# Work item
Through the line that contains "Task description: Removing", return the data below exactly, starting at its first line; leave the rest out.

# Extracted records
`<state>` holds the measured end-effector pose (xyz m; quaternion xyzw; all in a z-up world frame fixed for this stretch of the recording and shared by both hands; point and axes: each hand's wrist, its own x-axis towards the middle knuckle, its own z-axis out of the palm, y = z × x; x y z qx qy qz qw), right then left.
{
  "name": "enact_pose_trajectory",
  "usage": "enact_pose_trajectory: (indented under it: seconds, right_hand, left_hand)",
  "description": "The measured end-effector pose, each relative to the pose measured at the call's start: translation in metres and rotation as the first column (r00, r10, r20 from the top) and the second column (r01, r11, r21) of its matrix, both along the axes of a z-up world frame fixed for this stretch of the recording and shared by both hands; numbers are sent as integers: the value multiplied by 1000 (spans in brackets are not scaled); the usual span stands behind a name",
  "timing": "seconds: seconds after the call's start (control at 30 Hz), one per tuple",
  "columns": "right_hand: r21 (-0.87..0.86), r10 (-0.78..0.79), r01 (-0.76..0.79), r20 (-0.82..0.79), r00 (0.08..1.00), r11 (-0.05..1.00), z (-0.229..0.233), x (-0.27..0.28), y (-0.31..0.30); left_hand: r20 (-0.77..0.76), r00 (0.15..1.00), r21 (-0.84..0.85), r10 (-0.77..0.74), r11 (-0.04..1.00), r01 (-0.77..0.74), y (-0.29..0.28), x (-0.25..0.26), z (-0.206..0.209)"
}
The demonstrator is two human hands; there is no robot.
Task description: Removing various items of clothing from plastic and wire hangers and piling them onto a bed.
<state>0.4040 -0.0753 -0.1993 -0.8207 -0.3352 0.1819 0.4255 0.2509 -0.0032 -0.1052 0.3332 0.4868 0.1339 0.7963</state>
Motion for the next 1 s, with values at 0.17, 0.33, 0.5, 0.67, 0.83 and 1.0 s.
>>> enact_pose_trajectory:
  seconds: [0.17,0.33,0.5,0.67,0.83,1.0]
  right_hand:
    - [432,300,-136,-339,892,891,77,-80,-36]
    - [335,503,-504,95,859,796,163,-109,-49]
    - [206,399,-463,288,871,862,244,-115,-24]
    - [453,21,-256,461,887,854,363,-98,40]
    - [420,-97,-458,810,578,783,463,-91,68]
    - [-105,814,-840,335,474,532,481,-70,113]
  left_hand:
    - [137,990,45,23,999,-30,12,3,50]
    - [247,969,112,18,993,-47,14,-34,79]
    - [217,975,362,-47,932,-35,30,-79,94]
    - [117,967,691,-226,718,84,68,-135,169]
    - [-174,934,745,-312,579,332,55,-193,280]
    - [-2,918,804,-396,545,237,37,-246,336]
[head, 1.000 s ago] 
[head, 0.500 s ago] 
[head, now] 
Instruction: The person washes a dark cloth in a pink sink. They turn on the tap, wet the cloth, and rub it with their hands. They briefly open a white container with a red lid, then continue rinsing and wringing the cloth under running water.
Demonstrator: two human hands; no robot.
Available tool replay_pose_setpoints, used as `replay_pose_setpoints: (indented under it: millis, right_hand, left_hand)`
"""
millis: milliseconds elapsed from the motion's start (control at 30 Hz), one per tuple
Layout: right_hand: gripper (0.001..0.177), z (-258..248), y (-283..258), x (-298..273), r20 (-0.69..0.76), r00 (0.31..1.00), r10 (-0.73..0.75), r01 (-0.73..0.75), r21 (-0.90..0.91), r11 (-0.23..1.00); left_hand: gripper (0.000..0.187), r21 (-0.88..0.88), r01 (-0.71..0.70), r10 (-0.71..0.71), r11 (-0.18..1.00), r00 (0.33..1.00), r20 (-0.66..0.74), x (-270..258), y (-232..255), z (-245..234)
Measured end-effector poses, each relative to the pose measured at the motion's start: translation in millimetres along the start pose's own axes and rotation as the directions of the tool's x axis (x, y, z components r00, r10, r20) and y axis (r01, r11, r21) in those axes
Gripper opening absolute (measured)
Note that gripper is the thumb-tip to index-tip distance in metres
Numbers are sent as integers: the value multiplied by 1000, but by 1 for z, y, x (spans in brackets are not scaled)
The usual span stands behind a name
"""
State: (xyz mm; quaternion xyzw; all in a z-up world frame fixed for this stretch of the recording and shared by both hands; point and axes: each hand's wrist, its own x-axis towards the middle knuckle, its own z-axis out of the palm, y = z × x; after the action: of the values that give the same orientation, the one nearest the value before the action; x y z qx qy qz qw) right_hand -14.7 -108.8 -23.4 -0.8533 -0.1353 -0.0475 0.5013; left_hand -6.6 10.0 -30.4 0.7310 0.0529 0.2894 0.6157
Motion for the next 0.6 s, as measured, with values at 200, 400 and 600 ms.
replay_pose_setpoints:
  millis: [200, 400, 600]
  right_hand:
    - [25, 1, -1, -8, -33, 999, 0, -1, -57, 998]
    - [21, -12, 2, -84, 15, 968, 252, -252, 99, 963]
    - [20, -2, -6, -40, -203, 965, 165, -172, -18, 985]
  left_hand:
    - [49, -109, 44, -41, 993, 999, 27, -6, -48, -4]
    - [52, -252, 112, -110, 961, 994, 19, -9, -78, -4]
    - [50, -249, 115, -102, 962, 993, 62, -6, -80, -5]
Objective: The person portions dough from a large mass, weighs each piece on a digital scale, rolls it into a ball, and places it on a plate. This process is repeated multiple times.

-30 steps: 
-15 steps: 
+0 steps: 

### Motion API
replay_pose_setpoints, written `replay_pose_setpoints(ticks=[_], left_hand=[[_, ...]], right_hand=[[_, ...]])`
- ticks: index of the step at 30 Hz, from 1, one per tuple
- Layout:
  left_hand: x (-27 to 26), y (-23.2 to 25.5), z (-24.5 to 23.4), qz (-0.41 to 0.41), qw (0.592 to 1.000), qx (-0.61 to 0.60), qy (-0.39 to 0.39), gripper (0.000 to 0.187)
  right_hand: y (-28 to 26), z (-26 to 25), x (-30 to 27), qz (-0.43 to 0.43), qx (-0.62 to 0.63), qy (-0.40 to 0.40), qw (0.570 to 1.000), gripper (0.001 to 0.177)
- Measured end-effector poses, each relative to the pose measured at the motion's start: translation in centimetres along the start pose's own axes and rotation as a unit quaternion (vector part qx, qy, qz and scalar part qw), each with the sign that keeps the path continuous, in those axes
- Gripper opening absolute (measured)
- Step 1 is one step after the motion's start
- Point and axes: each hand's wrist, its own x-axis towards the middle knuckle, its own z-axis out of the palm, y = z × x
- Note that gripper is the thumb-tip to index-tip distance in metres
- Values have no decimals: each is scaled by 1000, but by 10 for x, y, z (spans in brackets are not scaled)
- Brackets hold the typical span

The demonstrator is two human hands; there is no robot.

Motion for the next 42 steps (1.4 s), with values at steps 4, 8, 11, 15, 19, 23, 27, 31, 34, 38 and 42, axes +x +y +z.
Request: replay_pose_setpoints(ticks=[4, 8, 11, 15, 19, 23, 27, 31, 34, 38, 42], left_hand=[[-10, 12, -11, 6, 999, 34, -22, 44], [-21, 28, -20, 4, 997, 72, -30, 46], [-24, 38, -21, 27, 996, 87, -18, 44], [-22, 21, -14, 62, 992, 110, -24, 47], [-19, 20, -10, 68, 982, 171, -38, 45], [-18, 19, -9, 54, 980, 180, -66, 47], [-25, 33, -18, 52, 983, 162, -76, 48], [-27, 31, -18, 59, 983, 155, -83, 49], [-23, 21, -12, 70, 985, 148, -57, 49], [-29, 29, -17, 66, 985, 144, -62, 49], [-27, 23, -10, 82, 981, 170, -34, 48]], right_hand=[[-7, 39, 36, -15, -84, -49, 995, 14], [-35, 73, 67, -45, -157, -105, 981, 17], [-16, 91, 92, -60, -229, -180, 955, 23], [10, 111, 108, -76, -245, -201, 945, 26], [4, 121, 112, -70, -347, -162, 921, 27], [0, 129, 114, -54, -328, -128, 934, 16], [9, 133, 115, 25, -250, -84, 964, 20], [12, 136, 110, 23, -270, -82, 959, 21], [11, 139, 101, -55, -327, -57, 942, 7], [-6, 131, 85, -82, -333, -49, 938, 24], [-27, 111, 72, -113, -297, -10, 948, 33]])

# Response to this task
`<state>` holds the measured end-effector pose (xyz m; quaternion xyzw; all in a z-up world frame fixed for this stretch of the recording and shared by both hands; point and axes: each hand's wrist, its own x-axis towards the middle knuckle, its own z-axis out of the palm, y = z × x; x y z qx qy qz qw), right then left.
{
  "name": "enact_pose_trajectory",
  "usage": "enact_pose_trajectory: (indented under it: seconds, right_hand, left_hand)",
  "description": "The measured end-effector pose, each relative to the pose measured at the call's start: translation in metres and rotation as the first column (r00, r10, r20 from the top) and the second column (r01, r11, r21) of its matrix, both along the axes of a z-up world frame fixed for this stretch of the recording and shared by both hands; numbers are sent as integers: the value multiplied by 1000 (spans in brackets are not scaled); the usual span stands behind a name",
  "timing": "seconds: seconds after the call's start (control at 30 Hz), one per tuple",
  "columns": "right_hand: r21 (-0.87..0.86), r10 (-0.78..0.79), r01 (-0.76..0.79), r20 (-0.82..0.79), r00 (0.08..1.00), r11 (-0.05..1.00), z (-0.229..0.233), x (-0.27..0.28), y (-0.31..0.30); left_hand: r20 (-0.77..0.76), r00 (0.15..1.00), r21 (-0.84..0.85), r10 (-0.77..0.74), r11 (-0.04..1.00), r01 (-0.77..0.74), y (-0.29..0.28), x (-0.25..0.26), z (-0.206..0.209)"
}
The demonstrator is two human hands; there is no robot.
Task description: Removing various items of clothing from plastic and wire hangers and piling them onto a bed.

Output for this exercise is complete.